#### [Exercise]
Lines that include the string "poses" are the ones to copy from the entries below.

#### [Data for review]
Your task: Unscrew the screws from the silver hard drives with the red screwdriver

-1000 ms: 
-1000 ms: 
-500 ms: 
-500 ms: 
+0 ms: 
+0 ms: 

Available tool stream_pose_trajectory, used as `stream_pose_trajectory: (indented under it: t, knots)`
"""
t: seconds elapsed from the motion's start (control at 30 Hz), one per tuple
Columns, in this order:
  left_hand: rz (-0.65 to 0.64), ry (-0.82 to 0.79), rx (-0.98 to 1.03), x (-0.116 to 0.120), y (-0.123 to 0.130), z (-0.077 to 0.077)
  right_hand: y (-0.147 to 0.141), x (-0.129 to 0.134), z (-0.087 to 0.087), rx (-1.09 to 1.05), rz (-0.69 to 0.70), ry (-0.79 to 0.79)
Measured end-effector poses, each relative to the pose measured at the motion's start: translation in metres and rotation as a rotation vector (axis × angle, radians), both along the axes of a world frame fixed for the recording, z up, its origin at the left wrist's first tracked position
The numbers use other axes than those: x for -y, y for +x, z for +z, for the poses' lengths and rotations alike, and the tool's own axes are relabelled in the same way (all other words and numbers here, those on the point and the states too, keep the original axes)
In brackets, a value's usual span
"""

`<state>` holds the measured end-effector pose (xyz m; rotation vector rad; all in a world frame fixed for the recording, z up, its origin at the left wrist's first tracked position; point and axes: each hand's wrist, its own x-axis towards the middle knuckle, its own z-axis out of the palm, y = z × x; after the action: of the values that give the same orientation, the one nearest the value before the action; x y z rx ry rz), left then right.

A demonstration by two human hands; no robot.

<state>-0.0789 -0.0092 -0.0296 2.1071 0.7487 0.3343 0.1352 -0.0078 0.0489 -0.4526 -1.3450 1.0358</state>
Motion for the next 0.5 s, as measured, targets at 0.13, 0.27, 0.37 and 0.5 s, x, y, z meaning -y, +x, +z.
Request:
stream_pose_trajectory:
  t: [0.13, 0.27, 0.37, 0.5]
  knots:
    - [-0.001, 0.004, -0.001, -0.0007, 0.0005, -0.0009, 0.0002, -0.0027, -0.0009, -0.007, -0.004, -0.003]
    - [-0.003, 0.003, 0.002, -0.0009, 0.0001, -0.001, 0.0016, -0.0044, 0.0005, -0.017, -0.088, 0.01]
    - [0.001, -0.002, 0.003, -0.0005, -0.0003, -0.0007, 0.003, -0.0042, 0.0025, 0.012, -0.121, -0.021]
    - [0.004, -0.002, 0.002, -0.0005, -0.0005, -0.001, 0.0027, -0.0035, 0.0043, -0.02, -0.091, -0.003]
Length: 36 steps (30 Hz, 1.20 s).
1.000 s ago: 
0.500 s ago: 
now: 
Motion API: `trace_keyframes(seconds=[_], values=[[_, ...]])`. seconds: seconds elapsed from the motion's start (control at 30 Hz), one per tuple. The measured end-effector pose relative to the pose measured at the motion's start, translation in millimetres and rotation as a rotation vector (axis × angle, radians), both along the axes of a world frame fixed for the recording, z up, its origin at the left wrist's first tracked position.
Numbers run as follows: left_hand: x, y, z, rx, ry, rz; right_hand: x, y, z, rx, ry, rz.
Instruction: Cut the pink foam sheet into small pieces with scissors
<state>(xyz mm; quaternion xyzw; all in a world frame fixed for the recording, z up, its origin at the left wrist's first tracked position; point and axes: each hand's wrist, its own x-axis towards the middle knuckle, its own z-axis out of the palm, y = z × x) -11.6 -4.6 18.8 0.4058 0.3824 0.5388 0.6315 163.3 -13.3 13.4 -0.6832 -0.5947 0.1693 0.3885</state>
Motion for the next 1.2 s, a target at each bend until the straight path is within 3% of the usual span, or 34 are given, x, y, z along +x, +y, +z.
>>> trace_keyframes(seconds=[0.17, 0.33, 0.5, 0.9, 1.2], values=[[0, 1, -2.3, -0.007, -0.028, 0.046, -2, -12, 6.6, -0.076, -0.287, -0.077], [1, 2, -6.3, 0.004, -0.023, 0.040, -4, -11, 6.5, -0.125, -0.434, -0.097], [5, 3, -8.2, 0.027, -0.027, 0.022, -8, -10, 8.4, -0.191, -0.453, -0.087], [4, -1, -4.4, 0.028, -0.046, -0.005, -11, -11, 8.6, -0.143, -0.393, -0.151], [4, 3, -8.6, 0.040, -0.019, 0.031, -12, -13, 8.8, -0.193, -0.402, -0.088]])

#### [Answer to this task]
Measured end-effector poses, each relative to the pose measured at the motion's start: translation in metres and rotation as a rotation vector (axis × angle, radians), both along the axes of a world frame fixed for the recording, z up, its origin at the left wrist's first tracked position
The numbers use other axes than those: x for -y, y for +x, z for +z, for the poses' lengths and rotations alike, and the tool's own axes are relabelled in the same way (all other words and numbers here, those on the point and the states too, keep the original axes)

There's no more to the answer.